"Kaçınılmaz felaket karşısında sızlanmak, gülmek kadar aptalcadır"William Shakespeare"
Mete'den
Kızları karşımızda bu kadar güzel bulmayı beklemiyorduk. Hepsi sanki akşam bara gidecekmişiz gibi giyinmişlerdi ve hepsinin elinde birde poşet vardı. Yavaş yavaş bize yaklaştılar ve ellerindeki poşetleri sahiplerine yani bize verdiler. "Bunlar ne?" diye sordu Meriç. Bende kafamı sallayarak sorduğu sorunun cevabını merak ettiğimi gösterdim. "Bebeğim bunlar kıyafet bunları giyiyorsunuz ve akşam gideceğimiz bara doğru yola çıkıyoruz. Hadi!" deyip, bizi içeri kakaladı Damla. "Akşam, bar, gitmek. Bir dakika, bir dakika ne oluyor ya?" diye bir soru yönelttim. "Sevgilim bu akşam eğlenmek için bara gidiyoruz, hadi sevgilim hadi, git giyin!" deyip beni soyunma odasına bizimkilerin yanına yolladı. *NE OLUYOR YA?* Giyinmeye başladığım sırada aklım kızlardaydı.

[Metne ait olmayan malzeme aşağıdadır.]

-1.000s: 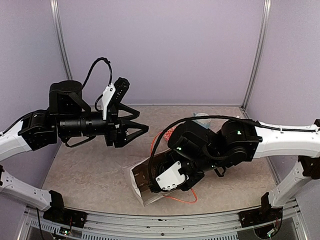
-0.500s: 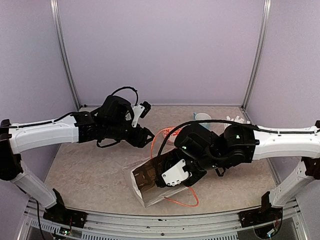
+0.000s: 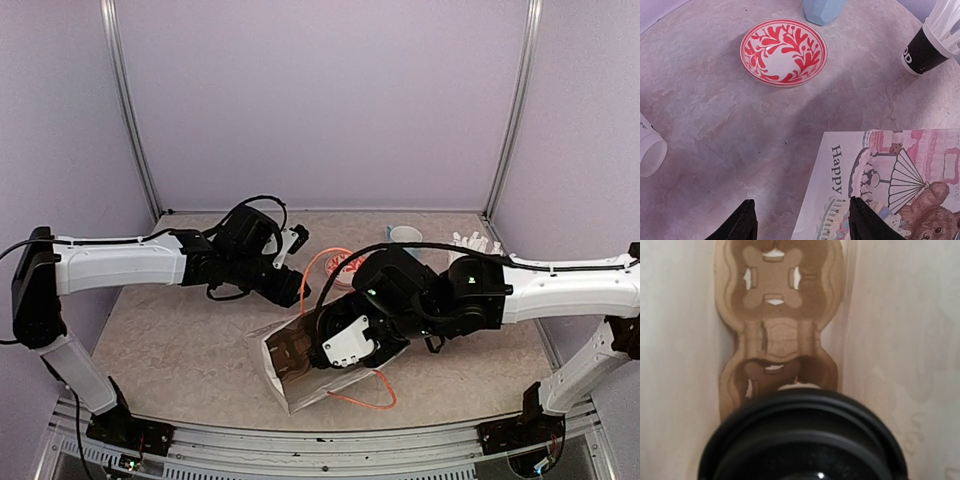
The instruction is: Pack the takeout coffee
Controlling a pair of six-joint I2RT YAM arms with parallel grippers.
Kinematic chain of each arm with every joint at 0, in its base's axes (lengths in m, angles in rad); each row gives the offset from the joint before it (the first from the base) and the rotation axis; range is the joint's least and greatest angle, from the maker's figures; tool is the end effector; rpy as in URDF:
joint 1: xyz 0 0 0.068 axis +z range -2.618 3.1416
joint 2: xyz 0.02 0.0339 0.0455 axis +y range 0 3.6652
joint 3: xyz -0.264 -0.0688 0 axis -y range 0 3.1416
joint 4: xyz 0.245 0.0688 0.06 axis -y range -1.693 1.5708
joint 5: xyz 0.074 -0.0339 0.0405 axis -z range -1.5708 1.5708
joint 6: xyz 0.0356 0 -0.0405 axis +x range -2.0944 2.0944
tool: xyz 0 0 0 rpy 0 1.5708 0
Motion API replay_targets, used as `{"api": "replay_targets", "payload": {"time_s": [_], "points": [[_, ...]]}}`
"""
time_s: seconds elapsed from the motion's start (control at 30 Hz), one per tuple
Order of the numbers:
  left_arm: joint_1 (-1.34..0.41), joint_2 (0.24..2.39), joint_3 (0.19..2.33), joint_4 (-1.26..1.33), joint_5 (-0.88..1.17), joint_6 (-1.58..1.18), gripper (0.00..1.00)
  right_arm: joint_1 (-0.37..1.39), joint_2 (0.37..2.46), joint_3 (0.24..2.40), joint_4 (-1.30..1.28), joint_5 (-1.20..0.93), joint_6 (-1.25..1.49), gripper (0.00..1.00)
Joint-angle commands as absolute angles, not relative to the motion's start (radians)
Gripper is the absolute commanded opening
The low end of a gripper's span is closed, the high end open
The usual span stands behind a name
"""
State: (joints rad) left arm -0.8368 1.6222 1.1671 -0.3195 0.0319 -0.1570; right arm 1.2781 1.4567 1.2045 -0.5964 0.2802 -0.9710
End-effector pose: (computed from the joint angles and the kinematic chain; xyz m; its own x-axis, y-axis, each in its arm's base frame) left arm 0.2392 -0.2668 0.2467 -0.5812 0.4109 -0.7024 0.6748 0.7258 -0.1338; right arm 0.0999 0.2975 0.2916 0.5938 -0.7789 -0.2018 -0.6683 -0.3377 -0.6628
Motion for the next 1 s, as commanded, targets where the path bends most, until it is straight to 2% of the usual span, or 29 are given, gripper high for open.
{"api": "replay_targets", "payload": {"time_s": [0.0,0.33,0.97], "points": [[-0.832,1.639,1.168,-0.292,0.096,-0.143,0.61,1.262,1.465,1.197,-0.554,0.272,-0.973,0.37],[-0.832,1.624,1.115,-0.267,0.152,-0.144,0.6,1.226,1.508,1.196,-0.547,0.199,-0.988,0.37],[-0.833,1.639,1.092,-0.222,0.204,-0.147,0.59,1.187,1.541,1.133,-0.421,0.203,-1.031,0.36]]}}
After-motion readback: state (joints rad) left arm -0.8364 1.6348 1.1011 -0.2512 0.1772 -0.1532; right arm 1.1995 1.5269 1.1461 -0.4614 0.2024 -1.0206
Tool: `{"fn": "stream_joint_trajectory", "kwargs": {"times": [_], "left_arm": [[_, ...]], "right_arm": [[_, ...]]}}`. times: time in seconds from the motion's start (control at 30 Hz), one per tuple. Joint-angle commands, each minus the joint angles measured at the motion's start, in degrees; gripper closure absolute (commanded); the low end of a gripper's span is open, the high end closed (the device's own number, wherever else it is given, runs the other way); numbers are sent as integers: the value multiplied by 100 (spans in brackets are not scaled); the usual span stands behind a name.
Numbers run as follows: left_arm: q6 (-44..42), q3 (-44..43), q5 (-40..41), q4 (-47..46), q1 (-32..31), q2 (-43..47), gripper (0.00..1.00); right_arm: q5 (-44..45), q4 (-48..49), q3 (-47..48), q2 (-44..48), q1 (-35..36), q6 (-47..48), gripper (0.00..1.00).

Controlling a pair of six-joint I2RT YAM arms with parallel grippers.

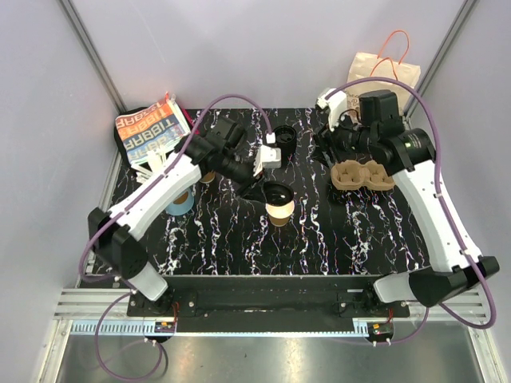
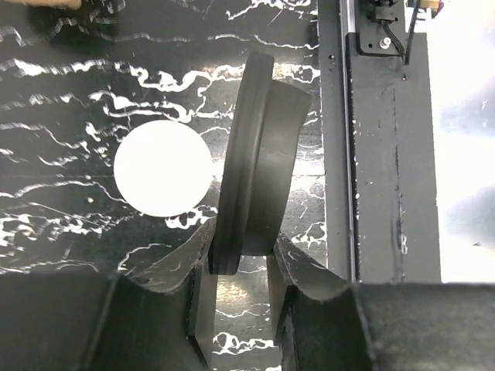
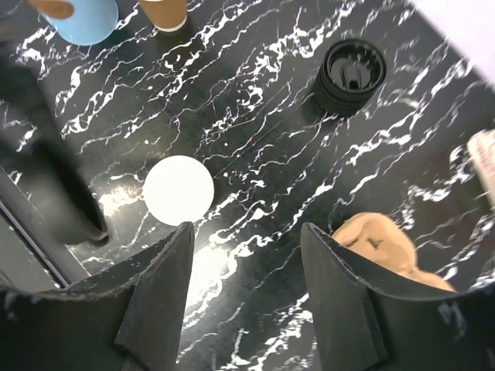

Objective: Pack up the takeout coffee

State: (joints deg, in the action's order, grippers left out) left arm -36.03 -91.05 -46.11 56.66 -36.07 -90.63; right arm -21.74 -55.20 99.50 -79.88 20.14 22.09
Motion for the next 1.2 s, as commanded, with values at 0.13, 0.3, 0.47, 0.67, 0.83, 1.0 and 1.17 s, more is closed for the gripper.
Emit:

Kayra siyah yırtık bir kot üzerine siyah salaş bir t-shirt ve lacivert kot ceket, Sahra koyu lacivert bir kot onun üzerine ne kadar sevmesem de ona çok yakıştığını düşündüğüm sarı bir kazak ve onun üstüne de rahat bir ceket, Damla mavi bir kot eteğin üstüne beyaz metallica baskılı bir t-shirt ve deri ceket, Elana ise açık mavi bir kor şortun üstüne uzun kollu bir sweet onun üstüne ise siyah bir hırka giymişti. Anka... Anka ise üstüne bir göbeği açık bir t-shirt, altına bir file çorap, siyah pileli bir etek, siyah zincirli bir bot ve deri ceket giymişti. Siyahlara bürünmüştü sevgilim, ve beni de siyahlara boğmuştu. Ben siyah bir t-shirt siyah pantolon ve deri ceket giymiştim, bizim çocuklara baktığımda hepimiz hemen hemen aynı şeyleri giydiğini gördüm bazılarımız deri ceket yerine siyah kot ceket giymişti tek fark bu. Dışarı çıktığımızda kızlar sevgililerinin koluna girdiler. Anka karşıma geçip beni süzerken diğerleri çoktan yürümeye başlamıştı. Anka bana yaklaşıp dudağını dudağıma sürttüğünde ise içimin bile titrediğini hissettim. "Hadi gidelim, valla bizi beklemezler falan." deyip elimi tutup beni çekiştirmeye başladı. Dışarı çıktığımızda karşımızda beş tane simsiyah araba vardı. Anka elime bir anahtar tutuşturduğunda bir arabaya bir de elimde ki anahtara bakıyordum. Arabanın hangisi olduğunu anlamak için kilit açma tuşuna baktığımda en önde ki üstü açık porsche marka arabanın ışıkları yandı. Anka beni oraya doğru çekiştirmeye başladığında kendimi bir anda arabanın yanında buldum. Anka arabaya biner binmez gazlamamı söylese de nereye gideceğimizi bilmeden gaza basamazdım. Ona dönerek "Anka nereye gidiyoruz sorması ayıptır?" dediğimde, kahkaha atmaya başladı. "Gece bara gidiyoruz" dedi bir anda. Bu bar benim Bir aralar her gün gittiğim bardı. "Ben bir aralar hep oraya gidiyordum." dedim gülümseyerek.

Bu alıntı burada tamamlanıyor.